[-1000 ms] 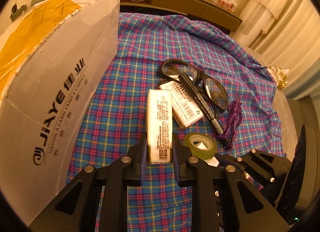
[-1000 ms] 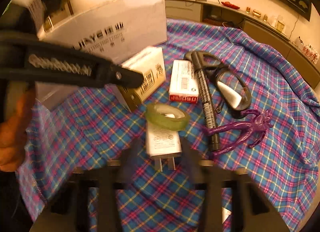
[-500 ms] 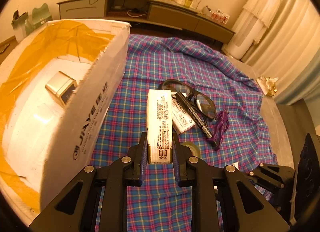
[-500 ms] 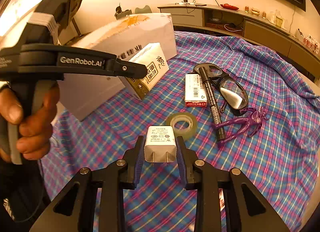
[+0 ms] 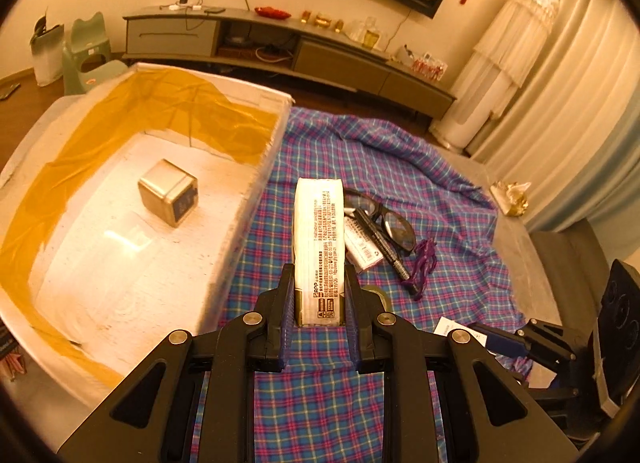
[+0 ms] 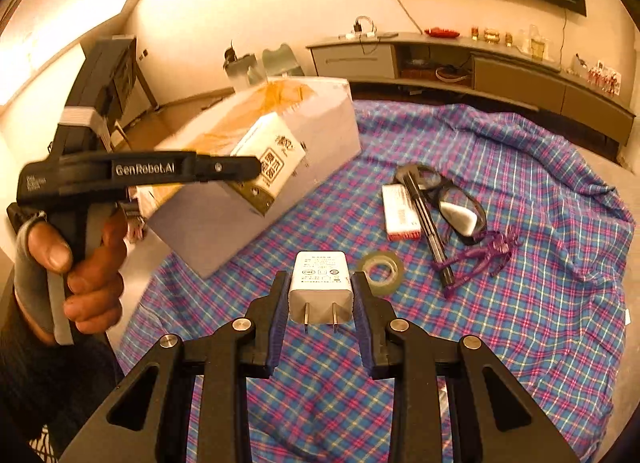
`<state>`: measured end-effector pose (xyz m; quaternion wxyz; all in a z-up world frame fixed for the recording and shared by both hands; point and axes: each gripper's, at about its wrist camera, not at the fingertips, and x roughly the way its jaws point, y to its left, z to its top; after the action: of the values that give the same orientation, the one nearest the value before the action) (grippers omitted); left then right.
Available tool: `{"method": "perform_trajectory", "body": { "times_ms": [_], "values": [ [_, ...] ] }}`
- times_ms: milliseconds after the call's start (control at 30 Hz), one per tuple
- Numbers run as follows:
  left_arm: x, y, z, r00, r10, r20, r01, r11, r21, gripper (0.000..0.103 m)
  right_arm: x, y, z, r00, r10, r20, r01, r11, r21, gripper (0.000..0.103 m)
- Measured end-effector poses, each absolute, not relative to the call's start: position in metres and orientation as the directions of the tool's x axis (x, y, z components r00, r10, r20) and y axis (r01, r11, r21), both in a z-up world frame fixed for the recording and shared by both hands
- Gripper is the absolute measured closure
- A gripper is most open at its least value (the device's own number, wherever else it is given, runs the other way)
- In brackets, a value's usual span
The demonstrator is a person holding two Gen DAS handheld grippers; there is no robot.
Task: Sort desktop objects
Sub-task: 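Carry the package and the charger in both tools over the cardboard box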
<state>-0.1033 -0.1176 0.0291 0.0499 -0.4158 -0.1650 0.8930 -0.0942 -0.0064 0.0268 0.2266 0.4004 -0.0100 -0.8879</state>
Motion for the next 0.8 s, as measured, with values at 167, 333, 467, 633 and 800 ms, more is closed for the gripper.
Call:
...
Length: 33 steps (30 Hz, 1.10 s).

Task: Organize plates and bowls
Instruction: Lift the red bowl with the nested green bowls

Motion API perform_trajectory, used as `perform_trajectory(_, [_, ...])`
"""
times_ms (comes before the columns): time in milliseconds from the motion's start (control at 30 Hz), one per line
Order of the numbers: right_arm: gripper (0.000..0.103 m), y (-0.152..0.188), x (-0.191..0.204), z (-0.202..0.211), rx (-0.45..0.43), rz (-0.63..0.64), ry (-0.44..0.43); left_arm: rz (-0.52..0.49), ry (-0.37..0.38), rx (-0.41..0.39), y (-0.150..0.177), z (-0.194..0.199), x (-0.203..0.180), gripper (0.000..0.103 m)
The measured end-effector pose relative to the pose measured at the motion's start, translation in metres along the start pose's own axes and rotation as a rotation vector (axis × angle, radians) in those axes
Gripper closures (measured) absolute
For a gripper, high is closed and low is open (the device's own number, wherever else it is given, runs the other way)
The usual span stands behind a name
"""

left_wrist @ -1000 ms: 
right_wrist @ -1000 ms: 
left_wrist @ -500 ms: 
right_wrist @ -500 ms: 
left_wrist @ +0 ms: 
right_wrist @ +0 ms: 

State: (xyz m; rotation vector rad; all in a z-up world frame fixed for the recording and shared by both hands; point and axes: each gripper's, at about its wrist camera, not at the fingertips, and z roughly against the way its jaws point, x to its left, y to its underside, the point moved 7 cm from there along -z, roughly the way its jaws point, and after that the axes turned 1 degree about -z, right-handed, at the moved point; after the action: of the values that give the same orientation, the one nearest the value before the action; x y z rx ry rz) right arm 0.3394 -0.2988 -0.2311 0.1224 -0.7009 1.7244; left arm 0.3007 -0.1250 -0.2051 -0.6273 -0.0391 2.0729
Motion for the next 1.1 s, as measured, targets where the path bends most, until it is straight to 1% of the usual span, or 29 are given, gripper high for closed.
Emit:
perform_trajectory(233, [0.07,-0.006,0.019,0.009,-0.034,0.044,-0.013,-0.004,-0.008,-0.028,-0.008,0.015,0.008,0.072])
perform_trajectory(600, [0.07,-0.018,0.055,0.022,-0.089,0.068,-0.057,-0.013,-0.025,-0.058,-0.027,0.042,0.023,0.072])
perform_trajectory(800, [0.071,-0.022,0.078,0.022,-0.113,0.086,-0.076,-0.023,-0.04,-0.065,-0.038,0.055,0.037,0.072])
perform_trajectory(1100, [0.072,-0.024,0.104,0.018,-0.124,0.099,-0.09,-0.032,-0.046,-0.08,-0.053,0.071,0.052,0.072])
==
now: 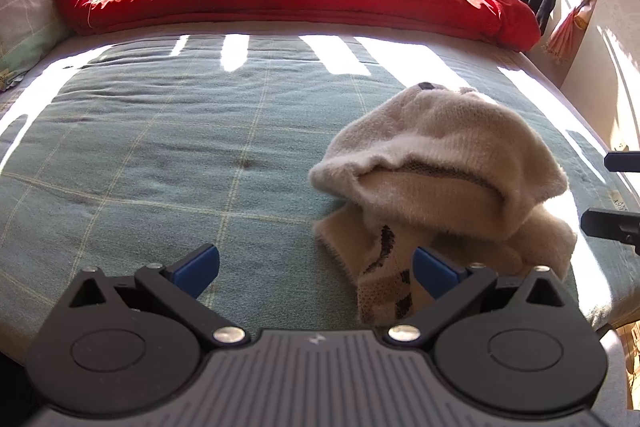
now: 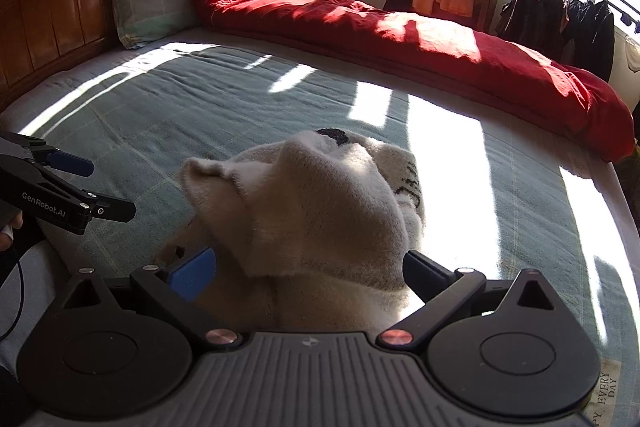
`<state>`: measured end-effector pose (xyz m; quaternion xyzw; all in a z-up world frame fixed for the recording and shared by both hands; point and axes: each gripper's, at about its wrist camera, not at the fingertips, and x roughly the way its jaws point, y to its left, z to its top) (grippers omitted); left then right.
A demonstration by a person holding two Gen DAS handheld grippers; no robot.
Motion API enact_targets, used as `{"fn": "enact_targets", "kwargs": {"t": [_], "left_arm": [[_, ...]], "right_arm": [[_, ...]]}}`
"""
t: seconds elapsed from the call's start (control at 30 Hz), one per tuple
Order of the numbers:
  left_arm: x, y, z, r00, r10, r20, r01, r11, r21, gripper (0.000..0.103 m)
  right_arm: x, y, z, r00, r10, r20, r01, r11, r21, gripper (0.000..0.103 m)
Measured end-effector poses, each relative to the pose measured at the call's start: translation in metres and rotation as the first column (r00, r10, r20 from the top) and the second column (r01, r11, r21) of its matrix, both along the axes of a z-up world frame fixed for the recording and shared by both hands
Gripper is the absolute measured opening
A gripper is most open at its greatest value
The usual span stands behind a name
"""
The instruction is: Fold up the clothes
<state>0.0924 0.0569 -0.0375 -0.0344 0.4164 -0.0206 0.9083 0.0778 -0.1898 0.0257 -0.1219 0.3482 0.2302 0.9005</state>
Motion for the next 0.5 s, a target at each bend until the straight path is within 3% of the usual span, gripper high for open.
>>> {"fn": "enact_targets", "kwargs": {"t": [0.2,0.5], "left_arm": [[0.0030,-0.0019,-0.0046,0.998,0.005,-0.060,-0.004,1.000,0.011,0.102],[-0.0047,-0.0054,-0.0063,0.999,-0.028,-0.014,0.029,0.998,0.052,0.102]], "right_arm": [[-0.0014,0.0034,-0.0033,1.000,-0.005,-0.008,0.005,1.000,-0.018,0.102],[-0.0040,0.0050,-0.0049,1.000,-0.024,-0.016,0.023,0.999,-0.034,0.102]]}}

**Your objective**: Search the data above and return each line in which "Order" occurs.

**Result of the task**:
Order of the numbers: right_arm: gripper (0.000..0.103 m), y (-0.152..0.188), x (-0.191..0.204), z (-0.202..0.211), rx (-0.45..0.43), rz (-0.63..0.64), ry (-0.44..0.43); left_arm: rz (-0.52..0.49), ry (-0.37..0.38), rx (-0.41..0.39), y (-0.150..0.177), z (-0.194..0.199), x (-0.203..0.180), gripper (0.000..0.103 m)
Order of the numbers:

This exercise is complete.